:: PROBLEM STATEMENT ::
Starting at the line that contains "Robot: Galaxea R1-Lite", write out each line exactly through the last one in the material below, and nothing more; omit all pictures.

━━ INFORMATION PROVIDED ━━

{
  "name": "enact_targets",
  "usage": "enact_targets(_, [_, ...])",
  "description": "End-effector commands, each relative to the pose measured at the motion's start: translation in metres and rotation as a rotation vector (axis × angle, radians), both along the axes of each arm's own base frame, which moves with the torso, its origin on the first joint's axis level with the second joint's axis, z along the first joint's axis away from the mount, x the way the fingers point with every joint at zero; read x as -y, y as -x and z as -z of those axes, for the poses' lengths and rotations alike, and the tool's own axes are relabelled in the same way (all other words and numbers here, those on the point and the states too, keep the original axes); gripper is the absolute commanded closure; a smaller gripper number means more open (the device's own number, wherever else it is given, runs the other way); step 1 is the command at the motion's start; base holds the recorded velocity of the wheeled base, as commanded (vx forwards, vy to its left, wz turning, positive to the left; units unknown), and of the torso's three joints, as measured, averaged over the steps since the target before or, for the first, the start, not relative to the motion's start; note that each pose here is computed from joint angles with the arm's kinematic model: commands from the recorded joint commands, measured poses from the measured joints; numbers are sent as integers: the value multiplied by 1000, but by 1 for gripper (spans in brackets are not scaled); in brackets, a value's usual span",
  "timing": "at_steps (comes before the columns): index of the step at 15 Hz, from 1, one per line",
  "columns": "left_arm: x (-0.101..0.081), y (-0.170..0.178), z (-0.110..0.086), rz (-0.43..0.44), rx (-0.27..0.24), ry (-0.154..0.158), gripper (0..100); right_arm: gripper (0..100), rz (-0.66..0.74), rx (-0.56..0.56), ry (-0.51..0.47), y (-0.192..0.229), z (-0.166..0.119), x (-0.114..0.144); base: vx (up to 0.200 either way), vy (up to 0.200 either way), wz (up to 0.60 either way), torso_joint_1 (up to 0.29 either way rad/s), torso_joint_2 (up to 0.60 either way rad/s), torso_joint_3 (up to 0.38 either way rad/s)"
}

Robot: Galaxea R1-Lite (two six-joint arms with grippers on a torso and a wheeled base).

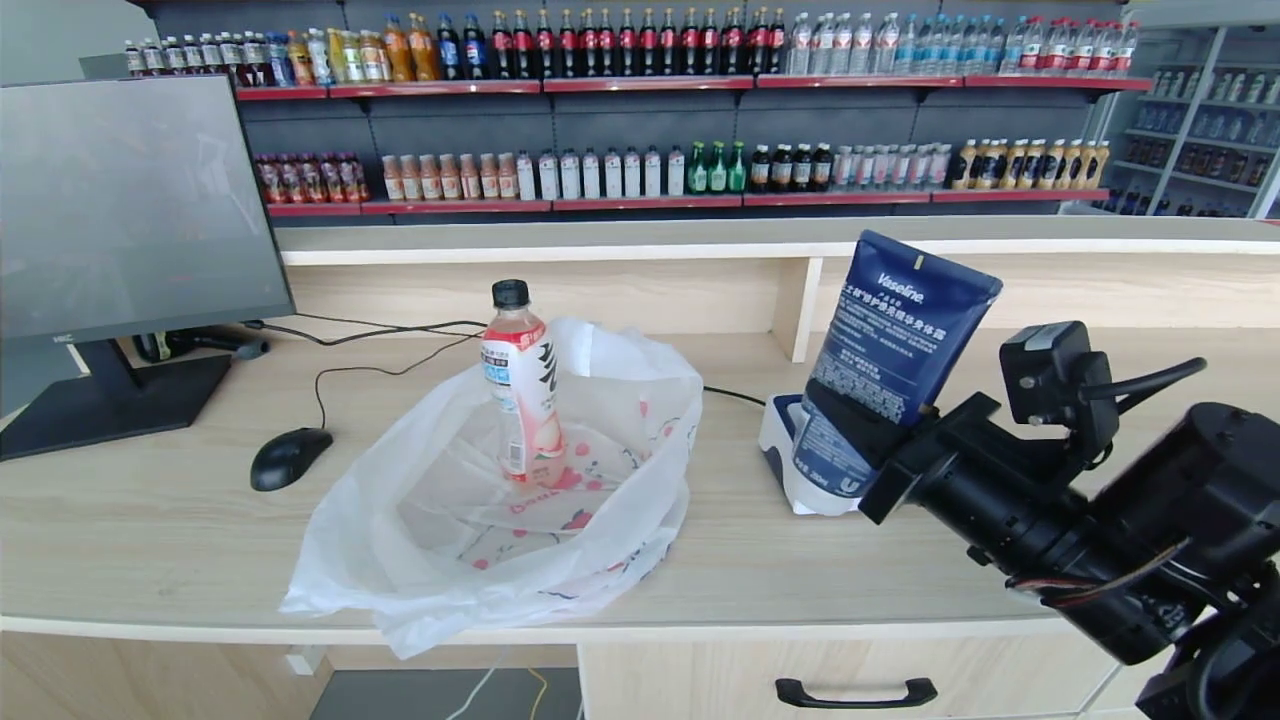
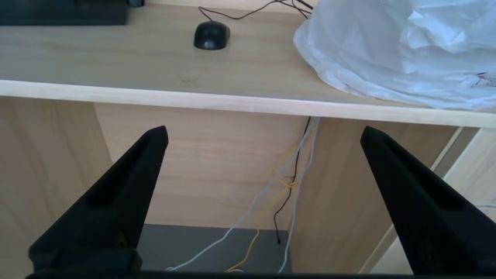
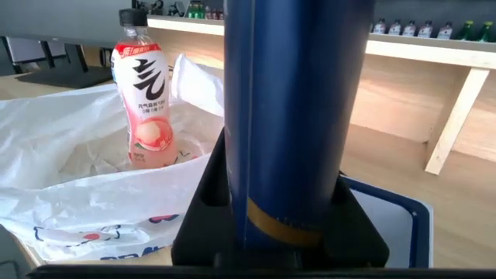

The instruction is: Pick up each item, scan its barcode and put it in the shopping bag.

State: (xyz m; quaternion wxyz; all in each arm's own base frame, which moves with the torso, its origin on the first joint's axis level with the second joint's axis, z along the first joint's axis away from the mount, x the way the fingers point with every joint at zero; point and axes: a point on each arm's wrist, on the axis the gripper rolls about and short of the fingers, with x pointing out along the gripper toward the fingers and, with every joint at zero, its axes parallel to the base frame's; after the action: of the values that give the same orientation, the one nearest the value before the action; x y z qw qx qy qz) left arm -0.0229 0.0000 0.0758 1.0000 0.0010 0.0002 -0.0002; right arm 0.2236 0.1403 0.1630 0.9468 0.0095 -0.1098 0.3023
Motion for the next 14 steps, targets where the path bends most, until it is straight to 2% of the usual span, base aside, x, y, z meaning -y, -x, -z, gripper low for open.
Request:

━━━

:: RESULT FOR THIS EXERCISE ::
Robot: Galaxea R1-Lite (two six-joint arms with grippers on a torso and a wheeled base).


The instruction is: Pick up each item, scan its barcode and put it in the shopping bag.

State: (xyz m; quaternion wxyz; all in each arm's own base frame, which moves with the torso, its origin on the first joint's axis level with the second joint's axis, z along the first joint's axis away from the mount, x the way the fingers point with every joint at zero; point and axes: a point on each arm's wrist, on the axis the gripper rolls about and short of the fingers, with x pointing out along the gripper toward the fingers and, with every joint at zero, its axes parallel to the base frame's; after the action: of the values that give the same orientation, the one nearest the value before the action; x y z qw qx qy qz) left arm -0.0229 0.0000 0.0758 1.0000 0.0010 0.0002 -0.0002; right arm 0.2236 0.1403 0.1630 0.9468 0.0095 -0.1098 0.3023
Motion for the next 14 steps, targets where the path bends most, until it is straight to 2% of the usual span, base aside, x, y, z meaning -y, -x, -z, gripper low for open.
Request:

No additional output will be given.